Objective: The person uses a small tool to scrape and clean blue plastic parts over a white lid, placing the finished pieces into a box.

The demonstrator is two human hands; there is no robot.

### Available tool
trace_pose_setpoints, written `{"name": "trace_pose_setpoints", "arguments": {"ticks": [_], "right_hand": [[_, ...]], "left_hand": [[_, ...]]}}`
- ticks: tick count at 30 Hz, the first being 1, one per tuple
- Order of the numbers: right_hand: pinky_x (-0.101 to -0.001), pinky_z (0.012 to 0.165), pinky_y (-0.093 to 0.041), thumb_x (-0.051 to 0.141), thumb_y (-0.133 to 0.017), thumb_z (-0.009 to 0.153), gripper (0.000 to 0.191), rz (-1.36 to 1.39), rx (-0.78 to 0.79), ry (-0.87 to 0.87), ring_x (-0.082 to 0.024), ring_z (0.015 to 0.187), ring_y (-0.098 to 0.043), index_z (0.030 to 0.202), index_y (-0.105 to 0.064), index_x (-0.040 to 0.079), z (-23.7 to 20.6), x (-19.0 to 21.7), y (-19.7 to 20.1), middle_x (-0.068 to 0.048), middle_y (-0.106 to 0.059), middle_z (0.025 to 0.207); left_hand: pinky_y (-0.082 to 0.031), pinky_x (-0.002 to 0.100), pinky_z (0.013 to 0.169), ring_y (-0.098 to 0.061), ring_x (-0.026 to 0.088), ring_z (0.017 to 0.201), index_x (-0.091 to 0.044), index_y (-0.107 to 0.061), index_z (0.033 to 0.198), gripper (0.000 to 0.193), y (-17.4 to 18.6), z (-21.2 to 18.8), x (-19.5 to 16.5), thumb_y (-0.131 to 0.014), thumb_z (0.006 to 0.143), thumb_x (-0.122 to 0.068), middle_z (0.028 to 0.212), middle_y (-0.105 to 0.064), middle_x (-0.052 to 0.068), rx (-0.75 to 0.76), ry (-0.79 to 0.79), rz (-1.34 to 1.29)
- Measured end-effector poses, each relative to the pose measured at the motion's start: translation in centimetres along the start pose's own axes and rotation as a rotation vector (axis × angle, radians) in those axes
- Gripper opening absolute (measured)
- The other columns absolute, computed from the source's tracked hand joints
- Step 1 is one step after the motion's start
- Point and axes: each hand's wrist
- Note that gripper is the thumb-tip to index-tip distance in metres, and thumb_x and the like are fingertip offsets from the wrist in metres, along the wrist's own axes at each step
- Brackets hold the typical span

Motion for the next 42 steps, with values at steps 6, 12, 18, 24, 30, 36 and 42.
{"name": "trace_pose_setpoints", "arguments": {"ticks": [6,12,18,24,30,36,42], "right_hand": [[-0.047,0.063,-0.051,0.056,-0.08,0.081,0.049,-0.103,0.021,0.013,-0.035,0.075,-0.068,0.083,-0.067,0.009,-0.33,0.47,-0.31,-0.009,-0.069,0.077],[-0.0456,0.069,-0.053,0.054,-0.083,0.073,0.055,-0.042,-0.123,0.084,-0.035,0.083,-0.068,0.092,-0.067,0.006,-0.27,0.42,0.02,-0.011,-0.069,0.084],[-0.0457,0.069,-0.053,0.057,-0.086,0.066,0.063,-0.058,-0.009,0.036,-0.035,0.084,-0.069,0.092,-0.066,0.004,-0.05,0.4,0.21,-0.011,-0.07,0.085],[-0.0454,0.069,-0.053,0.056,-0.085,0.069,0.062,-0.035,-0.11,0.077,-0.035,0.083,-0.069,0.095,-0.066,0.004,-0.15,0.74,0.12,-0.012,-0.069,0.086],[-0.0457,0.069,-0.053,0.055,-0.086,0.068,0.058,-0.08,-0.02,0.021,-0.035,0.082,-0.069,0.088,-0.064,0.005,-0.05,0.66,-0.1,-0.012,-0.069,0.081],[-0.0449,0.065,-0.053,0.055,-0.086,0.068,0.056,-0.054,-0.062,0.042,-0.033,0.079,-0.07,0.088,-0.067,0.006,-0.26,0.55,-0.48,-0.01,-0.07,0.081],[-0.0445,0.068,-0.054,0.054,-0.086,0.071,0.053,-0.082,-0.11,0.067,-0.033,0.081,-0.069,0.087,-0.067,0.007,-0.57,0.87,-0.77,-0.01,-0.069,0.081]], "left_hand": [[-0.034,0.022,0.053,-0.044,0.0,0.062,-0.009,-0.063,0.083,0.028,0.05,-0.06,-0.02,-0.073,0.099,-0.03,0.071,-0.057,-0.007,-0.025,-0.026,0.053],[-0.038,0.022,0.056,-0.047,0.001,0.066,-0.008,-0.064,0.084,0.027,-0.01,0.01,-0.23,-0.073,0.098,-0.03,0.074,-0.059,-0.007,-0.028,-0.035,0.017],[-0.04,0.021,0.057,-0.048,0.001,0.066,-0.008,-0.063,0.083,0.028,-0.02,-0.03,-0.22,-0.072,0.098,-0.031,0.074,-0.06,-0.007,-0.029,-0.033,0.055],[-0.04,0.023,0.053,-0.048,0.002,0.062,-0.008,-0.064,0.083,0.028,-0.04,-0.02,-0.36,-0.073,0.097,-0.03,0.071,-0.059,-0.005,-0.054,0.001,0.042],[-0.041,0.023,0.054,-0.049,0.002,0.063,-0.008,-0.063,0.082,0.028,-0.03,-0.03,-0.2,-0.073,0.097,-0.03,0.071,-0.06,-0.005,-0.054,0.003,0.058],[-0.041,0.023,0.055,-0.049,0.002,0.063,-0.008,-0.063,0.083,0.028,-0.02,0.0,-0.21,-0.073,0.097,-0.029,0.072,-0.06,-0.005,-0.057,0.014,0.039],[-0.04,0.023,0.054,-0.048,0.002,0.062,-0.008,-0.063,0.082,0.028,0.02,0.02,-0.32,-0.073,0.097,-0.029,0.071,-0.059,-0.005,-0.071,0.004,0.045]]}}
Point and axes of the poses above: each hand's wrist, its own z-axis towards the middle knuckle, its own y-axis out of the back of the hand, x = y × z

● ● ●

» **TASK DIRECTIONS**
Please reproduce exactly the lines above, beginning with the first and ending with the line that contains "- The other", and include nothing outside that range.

» **EXERCISE ANSWER**
Objective: The person uses a small tool to scrape and clean blue plastic parts over a white lid, placing the finished pieces into a box.

The demonstrator is two human hands; there is no robot.

### Available tool
trace_pose_setpoints, written `{"name": "trace_pose_setpoints", "arguments": {"ticks": [_], "right_hand": [[_, ...]], "left_hand": [[_, ...]]}}`
- ticks: tick count at 30 Hz, the first being 1, one per tuple
- Order of the numbers: right_hand: pinky_x (-0.101 to -0.001), pinky_z (0.012 to 0.165), pinky_y (-0.093 to 0.041), thumb_x (-0.051 to 0.141), thumb_y (-0.133 to 0.017), thumb_z (-0.009 to 0.153), gripper (0.000 to 0.191), rz (-1.36 to 1.39), rx (-0.78 to 0.79), ry (-0.87 to 0.87), ring_x (-0.082 to 0.024), ring_z (0.015 to 0.187), ring_y (-0.098 to 0.043), index_z (0.030 to 0.202), index_y (-0.105 to 0.064), index_x (-0.040 to 0.079), z (-23.7 to 20.6), x (-19.0 to 21.7), y (-19.7 to 20.1), middle_x (-0.068 to 0.048), middle_y (-0.106 to 0.059), middle_z (0.025 to 0.207); left_hand: pinky_y (-0.082 to 0.031), pinky_x (-0.002 to 0.100), pinky_z (0.013 to 0.169), ring_y (-0.098 to 0.061), ring_x (-0.026 to 0.088), ring_z (0.017 to 0.201), index_x (-0.091 to 0.044), index_y (-0.107 to 0.061), index_z (0.033 to 0.198), gripper (0.000 to 0.193), y (-17.4 to 18.6), z (-21.2 to 18.8), x (-19.5 to 16.5), thumb_y (-0.131 to 0.014), thumb_z (0.006 to 0.143), thumb_x (-0.122 to 0.068), middle_z (0.028 to 0.212), middle_y (-0.105 to 0.064), middle_x (-0.052 to 0.068), rx (-0.75 to 0.76), ry (-0.79 to 0.79), rz (-1.34 to 1.29)
- Measured end-effector poses, each relative to the pose measured at the motion's start: translation in centimetres along the start pose's own axes and rotation as a rotation vector (axis × angle, radians) in those axes
- Gripper opening absolute (measured)
- The other columns absolute, computed from the source's tracked hand joints

What the exercise asked for is now complete.